### Problem to solve
Should a line below contain the word "camera", report it.

### Data to process
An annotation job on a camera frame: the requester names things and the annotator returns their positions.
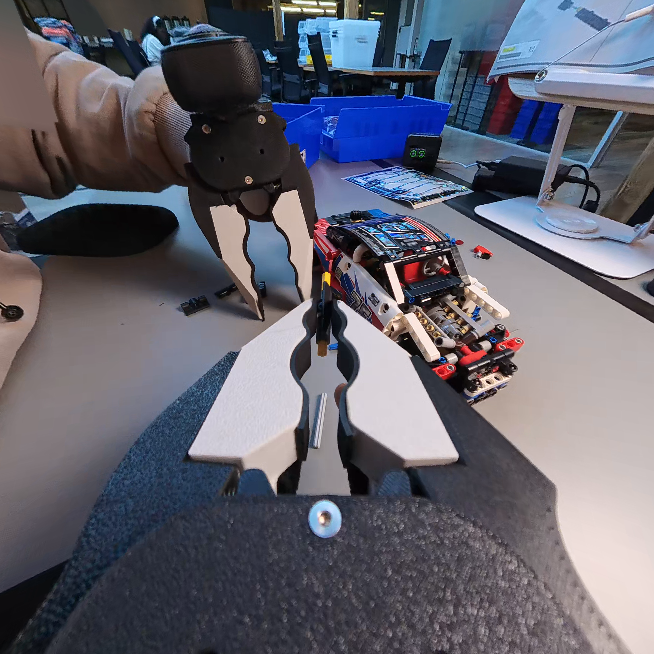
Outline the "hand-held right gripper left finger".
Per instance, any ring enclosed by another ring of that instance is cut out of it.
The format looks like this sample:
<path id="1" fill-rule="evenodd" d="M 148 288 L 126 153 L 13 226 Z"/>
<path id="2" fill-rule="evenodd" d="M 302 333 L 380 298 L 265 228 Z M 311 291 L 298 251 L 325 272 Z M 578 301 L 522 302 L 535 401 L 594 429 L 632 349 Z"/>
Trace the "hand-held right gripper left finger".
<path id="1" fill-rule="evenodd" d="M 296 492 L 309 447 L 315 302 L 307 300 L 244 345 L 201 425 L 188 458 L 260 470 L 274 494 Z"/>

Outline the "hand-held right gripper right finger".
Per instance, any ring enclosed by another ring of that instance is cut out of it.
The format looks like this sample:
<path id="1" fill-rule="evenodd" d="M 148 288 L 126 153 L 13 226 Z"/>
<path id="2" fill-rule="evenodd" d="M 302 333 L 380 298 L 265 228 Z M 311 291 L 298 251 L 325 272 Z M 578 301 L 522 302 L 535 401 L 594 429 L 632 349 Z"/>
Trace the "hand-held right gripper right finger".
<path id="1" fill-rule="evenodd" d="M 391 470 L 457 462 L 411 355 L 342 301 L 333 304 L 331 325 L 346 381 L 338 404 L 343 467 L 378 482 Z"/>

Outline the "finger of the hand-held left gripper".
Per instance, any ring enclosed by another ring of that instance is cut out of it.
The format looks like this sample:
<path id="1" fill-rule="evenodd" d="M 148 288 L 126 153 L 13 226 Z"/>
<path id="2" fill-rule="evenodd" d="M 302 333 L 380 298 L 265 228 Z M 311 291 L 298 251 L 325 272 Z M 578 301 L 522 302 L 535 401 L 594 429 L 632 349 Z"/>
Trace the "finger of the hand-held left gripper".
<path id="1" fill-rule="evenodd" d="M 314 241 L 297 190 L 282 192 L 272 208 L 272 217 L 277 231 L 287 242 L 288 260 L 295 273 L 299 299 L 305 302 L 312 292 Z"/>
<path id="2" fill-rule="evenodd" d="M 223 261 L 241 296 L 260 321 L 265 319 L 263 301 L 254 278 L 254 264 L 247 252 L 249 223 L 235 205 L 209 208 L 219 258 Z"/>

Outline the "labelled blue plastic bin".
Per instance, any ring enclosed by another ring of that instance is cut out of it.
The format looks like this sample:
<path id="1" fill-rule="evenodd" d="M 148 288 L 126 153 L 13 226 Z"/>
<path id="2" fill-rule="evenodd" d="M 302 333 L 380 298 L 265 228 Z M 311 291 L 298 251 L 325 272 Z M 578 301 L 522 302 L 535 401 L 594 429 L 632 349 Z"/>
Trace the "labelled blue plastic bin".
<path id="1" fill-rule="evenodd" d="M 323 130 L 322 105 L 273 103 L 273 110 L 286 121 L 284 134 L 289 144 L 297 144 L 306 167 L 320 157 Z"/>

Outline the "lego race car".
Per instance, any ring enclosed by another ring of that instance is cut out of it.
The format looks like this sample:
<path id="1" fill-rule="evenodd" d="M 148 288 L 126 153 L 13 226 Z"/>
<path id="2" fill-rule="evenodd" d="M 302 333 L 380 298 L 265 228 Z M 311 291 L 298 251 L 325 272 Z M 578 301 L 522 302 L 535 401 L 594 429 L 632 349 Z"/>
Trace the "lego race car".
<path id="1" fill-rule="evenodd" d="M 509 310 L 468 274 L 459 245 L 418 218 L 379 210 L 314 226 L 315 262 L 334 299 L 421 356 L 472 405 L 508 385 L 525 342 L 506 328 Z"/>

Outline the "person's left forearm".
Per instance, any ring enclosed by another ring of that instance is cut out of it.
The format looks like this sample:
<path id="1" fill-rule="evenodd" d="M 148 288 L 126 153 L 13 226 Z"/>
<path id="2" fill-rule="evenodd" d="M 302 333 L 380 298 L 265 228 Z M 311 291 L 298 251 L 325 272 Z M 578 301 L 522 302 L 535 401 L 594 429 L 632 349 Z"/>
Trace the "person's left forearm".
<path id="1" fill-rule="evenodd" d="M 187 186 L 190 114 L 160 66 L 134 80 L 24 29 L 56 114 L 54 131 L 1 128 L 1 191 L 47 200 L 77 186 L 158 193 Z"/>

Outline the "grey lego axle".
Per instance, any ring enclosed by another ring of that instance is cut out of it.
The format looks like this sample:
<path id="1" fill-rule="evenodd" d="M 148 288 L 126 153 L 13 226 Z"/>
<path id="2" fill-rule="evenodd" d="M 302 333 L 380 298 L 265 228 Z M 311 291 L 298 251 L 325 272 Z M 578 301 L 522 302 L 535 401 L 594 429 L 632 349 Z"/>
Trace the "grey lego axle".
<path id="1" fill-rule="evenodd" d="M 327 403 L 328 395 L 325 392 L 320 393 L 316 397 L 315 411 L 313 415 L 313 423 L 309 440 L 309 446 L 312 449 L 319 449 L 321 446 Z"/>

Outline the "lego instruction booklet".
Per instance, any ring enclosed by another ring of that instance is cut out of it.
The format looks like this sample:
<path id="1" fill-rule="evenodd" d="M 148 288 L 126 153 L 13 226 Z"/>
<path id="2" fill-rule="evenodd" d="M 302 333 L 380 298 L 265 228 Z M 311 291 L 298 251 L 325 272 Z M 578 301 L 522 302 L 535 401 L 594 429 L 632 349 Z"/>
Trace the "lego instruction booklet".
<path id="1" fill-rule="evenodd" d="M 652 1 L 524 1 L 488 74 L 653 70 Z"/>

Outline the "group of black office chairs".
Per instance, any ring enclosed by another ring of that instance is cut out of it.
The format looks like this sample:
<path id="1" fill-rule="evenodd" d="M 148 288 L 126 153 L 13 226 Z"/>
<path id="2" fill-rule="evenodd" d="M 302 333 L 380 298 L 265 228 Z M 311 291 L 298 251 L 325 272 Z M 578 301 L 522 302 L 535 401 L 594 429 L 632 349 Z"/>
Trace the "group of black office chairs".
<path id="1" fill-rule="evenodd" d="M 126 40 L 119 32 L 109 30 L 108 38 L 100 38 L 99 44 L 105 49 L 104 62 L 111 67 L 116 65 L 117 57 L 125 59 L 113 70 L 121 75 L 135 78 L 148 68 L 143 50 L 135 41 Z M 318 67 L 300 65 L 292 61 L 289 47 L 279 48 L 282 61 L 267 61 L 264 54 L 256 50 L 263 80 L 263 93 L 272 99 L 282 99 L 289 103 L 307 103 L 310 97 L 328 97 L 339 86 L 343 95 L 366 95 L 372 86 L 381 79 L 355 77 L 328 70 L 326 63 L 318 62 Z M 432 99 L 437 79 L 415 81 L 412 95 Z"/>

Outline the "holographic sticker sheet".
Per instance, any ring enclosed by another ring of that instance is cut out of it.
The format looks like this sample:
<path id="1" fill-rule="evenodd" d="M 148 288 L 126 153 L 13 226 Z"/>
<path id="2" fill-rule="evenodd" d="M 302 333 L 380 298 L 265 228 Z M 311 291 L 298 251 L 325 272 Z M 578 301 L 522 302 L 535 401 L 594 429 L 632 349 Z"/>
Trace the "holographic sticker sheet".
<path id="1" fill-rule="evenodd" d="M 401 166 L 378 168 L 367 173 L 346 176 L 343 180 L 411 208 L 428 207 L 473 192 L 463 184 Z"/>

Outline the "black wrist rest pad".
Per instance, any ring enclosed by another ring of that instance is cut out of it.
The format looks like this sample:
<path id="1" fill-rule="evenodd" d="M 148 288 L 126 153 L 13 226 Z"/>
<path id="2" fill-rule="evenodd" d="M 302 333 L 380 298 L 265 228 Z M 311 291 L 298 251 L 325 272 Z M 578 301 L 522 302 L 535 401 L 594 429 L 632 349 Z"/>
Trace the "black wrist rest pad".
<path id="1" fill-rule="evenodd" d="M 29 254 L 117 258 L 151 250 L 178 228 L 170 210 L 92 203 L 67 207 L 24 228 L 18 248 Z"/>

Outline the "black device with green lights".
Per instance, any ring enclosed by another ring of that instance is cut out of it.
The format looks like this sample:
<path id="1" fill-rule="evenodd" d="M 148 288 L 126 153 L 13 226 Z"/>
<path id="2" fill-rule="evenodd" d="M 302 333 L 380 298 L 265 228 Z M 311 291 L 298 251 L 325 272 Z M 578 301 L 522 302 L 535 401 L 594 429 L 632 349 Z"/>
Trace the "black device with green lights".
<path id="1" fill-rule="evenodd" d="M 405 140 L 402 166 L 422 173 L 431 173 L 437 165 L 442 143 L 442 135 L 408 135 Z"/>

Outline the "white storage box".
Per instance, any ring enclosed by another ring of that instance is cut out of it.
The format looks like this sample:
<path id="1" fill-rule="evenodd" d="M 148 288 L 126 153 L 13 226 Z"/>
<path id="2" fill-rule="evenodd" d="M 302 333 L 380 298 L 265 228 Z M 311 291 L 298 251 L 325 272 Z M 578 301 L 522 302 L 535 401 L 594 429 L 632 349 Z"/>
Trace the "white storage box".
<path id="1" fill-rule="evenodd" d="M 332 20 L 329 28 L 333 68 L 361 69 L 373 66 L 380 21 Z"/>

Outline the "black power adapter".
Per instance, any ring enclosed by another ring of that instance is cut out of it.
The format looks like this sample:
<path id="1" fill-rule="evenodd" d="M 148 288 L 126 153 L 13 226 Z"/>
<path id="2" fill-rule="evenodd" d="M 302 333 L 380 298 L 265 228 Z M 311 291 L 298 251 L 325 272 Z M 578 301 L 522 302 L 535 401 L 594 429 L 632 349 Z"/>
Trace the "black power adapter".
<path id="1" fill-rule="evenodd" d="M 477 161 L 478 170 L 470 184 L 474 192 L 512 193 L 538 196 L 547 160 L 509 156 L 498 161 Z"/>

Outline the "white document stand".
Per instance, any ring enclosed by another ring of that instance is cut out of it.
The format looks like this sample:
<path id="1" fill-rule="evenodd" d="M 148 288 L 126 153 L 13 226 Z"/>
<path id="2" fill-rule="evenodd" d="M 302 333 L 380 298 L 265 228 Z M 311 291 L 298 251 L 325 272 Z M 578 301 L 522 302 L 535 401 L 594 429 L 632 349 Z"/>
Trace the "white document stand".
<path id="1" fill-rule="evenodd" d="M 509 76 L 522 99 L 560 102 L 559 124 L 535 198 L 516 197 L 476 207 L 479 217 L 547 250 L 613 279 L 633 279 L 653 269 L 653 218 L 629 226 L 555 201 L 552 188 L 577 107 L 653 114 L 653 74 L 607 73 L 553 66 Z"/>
...
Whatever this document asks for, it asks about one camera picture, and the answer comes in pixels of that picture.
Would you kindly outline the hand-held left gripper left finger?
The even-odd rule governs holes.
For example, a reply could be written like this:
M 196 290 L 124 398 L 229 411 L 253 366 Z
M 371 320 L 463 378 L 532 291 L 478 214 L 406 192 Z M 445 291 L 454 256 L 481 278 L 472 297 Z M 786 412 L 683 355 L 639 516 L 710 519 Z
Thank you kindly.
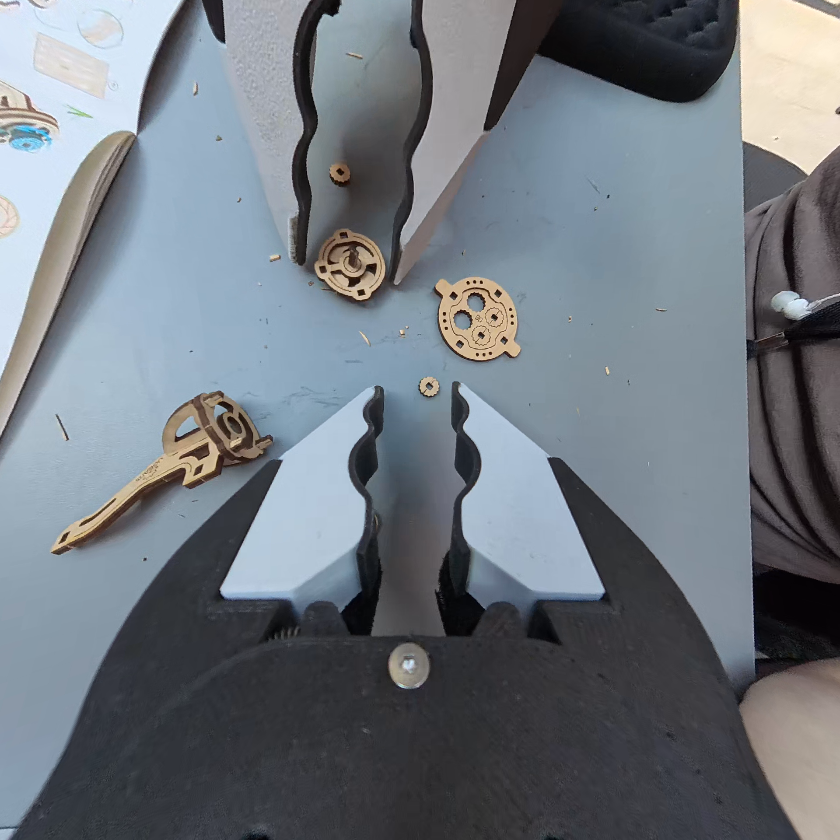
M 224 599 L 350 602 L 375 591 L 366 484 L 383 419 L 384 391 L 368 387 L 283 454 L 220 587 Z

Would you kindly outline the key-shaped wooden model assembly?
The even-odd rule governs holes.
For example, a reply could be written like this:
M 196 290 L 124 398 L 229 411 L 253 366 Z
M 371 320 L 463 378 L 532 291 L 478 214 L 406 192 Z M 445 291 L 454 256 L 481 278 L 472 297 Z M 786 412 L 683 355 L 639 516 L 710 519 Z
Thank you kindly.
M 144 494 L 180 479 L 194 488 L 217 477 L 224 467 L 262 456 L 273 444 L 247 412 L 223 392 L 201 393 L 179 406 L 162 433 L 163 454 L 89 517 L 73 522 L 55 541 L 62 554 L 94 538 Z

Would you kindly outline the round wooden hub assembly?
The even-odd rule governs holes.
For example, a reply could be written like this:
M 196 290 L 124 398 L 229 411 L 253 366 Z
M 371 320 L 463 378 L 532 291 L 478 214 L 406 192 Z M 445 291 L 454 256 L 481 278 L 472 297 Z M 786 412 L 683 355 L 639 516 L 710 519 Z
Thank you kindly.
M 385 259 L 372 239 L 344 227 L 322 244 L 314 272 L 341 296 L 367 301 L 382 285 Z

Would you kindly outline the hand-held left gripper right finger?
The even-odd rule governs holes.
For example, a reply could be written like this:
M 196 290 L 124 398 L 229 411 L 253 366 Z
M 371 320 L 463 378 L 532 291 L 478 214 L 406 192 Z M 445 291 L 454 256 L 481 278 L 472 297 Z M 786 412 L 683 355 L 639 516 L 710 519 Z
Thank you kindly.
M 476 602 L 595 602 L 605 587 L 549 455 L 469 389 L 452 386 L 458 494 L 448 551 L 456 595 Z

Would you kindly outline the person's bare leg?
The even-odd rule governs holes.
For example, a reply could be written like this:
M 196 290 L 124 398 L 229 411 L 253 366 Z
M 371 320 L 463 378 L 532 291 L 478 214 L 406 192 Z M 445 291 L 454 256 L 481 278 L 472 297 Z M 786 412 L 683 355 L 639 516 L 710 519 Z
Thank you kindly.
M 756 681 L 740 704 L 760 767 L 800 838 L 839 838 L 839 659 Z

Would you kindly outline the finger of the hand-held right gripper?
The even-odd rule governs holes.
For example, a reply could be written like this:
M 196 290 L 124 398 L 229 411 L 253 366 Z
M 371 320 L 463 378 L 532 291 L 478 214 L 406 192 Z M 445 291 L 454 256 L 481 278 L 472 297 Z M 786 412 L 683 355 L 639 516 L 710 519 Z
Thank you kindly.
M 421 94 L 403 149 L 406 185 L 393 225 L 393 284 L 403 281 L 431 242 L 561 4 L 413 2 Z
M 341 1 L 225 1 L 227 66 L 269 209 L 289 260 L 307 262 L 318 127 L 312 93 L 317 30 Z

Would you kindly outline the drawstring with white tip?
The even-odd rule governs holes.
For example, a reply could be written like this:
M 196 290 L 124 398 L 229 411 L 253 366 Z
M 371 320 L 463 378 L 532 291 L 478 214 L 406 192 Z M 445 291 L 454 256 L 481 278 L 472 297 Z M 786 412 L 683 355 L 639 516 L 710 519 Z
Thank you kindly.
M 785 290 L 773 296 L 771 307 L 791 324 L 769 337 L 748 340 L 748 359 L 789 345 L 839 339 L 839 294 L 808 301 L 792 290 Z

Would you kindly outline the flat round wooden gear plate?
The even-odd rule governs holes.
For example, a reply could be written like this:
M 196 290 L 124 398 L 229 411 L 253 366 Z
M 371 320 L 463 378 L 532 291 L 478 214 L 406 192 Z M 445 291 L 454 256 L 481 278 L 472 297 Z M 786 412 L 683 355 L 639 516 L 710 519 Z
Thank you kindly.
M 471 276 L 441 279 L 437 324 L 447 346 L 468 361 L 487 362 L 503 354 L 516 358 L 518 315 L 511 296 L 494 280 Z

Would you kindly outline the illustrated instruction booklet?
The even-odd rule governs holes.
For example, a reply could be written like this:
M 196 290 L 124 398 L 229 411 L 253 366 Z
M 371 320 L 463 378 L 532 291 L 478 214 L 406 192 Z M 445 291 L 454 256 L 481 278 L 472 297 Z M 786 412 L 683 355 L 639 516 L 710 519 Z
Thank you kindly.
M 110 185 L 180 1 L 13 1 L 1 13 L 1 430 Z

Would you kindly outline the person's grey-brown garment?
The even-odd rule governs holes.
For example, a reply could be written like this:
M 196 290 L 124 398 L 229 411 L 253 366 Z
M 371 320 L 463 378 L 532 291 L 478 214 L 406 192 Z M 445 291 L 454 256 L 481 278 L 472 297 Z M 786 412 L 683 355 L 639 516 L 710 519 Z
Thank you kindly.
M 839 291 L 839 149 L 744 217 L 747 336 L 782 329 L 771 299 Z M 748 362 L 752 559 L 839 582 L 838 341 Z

### Written response
An annotation job on a camera frame: the requester names things and the annotator returns their positions.
Whatever this document asks for, it asks about one camera picture, and the answer comes in pixels of that picture.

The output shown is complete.